Reproduce the whole listing that follows, exactly as it stands.

--------

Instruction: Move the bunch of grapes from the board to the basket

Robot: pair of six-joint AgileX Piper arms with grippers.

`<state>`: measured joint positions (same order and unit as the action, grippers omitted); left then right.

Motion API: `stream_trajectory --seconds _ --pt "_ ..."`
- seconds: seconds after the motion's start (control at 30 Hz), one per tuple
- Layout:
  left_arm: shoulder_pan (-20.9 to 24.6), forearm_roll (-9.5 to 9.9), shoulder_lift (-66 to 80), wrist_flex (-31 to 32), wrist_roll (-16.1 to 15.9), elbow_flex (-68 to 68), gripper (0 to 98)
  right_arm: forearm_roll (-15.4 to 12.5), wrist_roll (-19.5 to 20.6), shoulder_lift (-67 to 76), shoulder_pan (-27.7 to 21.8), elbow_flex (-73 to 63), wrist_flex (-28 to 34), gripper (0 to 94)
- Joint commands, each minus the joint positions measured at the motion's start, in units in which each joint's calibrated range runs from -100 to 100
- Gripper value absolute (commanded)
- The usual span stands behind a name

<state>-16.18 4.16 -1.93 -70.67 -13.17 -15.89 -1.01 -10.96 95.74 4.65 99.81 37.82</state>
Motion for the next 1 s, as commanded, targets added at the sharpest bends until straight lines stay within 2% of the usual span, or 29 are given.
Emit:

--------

▸ Solution to this problem
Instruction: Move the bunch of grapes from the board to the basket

Robot: pair of six-joint AgileX Piper arms with grippers.

`<state>`: measured joint positions (same order and unit as the action, grippers omitted); left then right.

Motion API: `stream_trajectory --seconds _ --pt "_ ..."`
- seconds: seconds after the motion's start (control at 30 Hz), one per tuple
- Layout:
  left_arm: shoulder_pan (-20.9 to 24.6), forearm_roll (-9.5 to 9.9), shoulder_lift (-66 to 80), wrist_flex (-31 to 32), wrist_roll (-16.1 to 15.9), elbow_flex (-68 to 68), gripper (0 to 98)
  right_arm: forearm_roll (-15.4 to 12.5), wrist_roll (-19.5 to 20.6), shoulder_lift (-67 to 76), shoulder_pan (-27.7 to 21.8), elbow_flex (-73 to 63), wrist_flex (-28 to 34), gripper (0 to 94)
- Joint commands, each minus the joint positions measured at the motion's start, in units in which each joint's calibrated range runs from -100 to 100
- Gripper value absolute (commanded)
- The usual span stands behind a name

<state>-16.18 4.16 -1.93 -70.67 -13.17 -15.89 -1.01 -10.96 95.74 4.65 99.81 37.82</state>
Motion for the next 1 s, as commanded, targets added at the sharpest bends until straight lines stay within 2% of the usual span, or 29 are given.
Emit:

No more output is required for the exercise.